* _Assigned task_:
An exact copy of the lines from the one containing "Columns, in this" through the end of the material is all that is wanted; transcribe only those.

Provided data below:

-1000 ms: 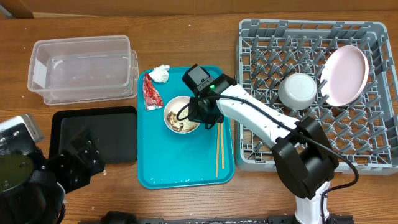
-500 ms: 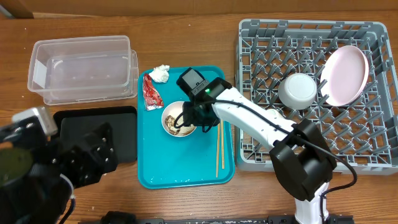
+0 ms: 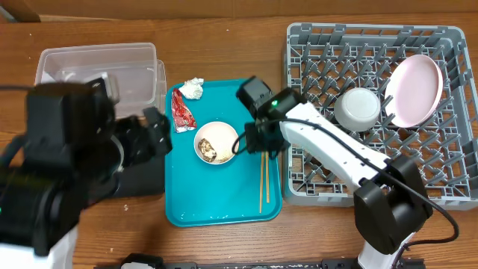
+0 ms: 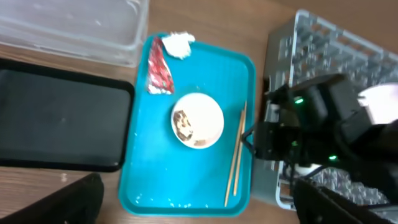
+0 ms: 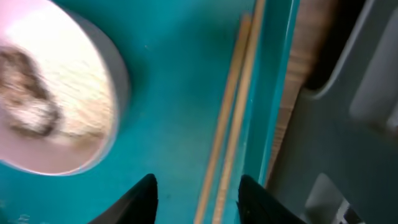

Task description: Sort waste into correct bins and load items into the dishwasher

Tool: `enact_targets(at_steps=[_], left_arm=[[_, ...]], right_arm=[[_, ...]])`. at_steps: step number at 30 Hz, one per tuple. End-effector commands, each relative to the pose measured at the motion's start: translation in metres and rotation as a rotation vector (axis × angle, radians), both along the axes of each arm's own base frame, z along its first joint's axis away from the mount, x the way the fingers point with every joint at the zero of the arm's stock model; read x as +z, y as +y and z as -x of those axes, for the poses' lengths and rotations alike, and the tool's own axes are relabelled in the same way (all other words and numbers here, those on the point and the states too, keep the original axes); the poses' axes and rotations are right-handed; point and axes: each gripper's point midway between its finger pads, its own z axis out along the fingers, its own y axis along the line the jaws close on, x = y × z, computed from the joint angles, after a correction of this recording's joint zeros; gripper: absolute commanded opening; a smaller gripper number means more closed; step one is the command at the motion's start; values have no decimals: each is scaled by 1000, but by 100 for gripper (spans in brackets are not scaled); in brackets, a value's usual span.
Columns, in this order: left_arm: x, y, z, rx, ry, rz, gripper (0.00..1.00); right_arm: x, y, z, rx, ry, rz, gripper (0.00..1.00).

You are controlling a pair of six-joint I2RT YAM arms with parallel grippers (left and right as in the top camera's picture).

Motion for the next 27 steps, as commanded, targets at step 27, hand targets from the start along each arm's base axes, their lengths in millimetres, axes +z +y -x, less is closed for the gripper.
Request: enact_targets(at_steps=[27], left_arm=[[50, 49, 48, 143, -280, -162, 100]], right_arm=[[-37, 5, 24, 309, 58, -23, 32]])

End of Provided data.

* _Written answer_:
Columns, in this order: left_arm: x, y, z, rx, ry, rz, gripper (0.00..1.00); right_arm: x, y, z, rx, ry, rz, gripper (0.00..1.00).

You are controlling a pair of six-joint I2RT YAM arms with parallel grippers (left and right as in the top camera's picture).

Motion for the next 27 steps, as commanded, targets at step 27, hand targets from the start along each arm's base axes, their lengths in millimetres, axes +z +y -x, less is closed for the gripper.
Request: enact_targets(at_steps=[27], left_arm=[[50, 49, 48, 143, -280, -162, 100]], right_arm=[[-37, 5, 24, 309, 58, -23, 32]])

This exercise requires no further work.